Al momento entra Paco y sacando un revolver, obliga a Quintín a comerse la aceituna que tiró a Teresa; cuando se marcha, Don Quintín jura vengarse de Paco ante la consternación de todos.

En una plazuela de los barrios bajos, Don Quintín vigila junto con sus matones, Sefini y Laureano, la zona, buscando a Paco para ajustarle las cuentas. Al no tener claras las pesquisas, Don Quintín descarga su ira con ellos, maltratándolos constantemente.

Al quedar la plaza sola, llega Angelito, y les comenta que tras dejar a Don Quintín, se ha dedicado al mundo de la escena, trabajando como cantante de tangos en un pequeño salón de baile, en él ha conocido a una muchacha que conoce a Teresa, aclarando que aquella no es su hermana.

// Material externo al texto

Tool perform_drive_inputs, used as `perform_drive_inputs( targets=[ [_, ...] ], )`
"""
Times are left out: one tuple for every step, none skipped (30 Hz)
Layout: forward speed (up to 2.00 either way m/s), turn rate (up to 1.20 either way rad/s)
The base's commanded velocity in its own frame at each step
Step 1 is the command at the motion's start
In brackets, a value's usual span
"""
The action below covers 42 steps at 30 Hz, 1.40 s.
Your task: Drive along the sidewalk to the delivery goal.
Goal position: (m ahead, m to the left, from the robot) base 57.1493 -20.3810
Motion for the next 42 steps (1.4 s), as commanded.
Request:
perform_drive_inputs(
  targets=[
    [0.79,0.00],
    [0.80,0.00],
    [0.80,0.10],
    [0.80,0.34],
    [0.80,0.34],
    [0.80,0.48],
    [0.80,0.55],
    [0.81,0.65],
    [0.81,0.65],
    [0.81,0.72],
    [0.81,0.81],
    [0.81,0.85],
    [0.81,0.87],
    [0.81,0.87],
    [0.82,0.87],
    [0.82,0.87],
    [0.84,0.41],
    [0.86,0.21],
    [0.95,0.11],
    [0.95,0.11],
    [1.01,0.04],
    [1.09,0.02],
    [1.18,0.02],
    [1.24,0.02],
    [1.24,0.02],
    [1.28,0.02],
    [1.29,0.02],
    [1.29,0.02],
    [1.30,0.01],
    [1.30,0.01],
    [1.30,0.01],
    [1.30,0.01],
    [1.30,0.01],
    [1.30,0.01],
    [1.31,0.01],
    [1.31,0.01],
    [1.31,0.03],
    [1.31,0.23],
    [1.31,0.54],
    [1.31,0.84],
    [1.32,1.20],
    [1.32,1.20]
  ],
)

Llega Felisa, acompañada de Manoli, un aspirante a torero, y entabla conversación con Angelito, el cual reclama informes sobre Teresa. Al marcharse todos, aparecen Teresa y Paco, acompañadas de la niñera con su hijo, contentos por toda la dicha que les ha traído el haberse marchado de la caseta.

Al quedar solos, Teresa comenta a Paco sus malos presentimientos acerca de la noche en el restaurante, cuando Don Quintín, se metió con ellos; durante la conversación, ella lo ve asomarse por uno de los lados de la plaza, gritando asustada. Manda a Paco a casa, y ella aprovecha para encararse con Quintín y recriminarle su actitud, pidiendo que se marche del barrio y los deje tranquilos.

Paco, sale airado de la casa, desoyendo la suplica de su mujer y se encara con Don Quintín; los matones acuden a separarlos y le revelan, que esa mujer es su hija desaparecida, quedando Quintín desconcertado.

En una calle, los matones corren despavoridos ante Don Quintín, llega desesperado pidiendo explicaciones, se sienta en el suelo maldiciendo su suerte. Una niña llega y lo consuela, animándole a que venga con ella y su madre, él, enternecido, la besa y marcha con ella.

En un salón de baile, de los barrios bajos, entran apresuradamente los matones acompañados de Teresa y Paco, comentando acaloradamente el descubrimiento. Se oyen tiros en la puerta y entra Don Quintín, huyendo todo el mundo, salvo Paco, Teresa y los demás.

Don Quintín pide perdón y reconoce a Teresa como su hija, ella lo perdona y le pide a su vez que no guarde rencor a Paco. La obra concluye con la felicidad de todos.

Se estrenó en el Teatro Apolo de Madrid el 26 de noviembre de 1924. Se llegó a las 297 representaciones. Interpretada por Jesús Navarro (Don Quintín), Eugenia Galindo en el papel de su hija, Carmen Andrés y el Sr. Iglesias, con decorados del Sr. Martínez Garí.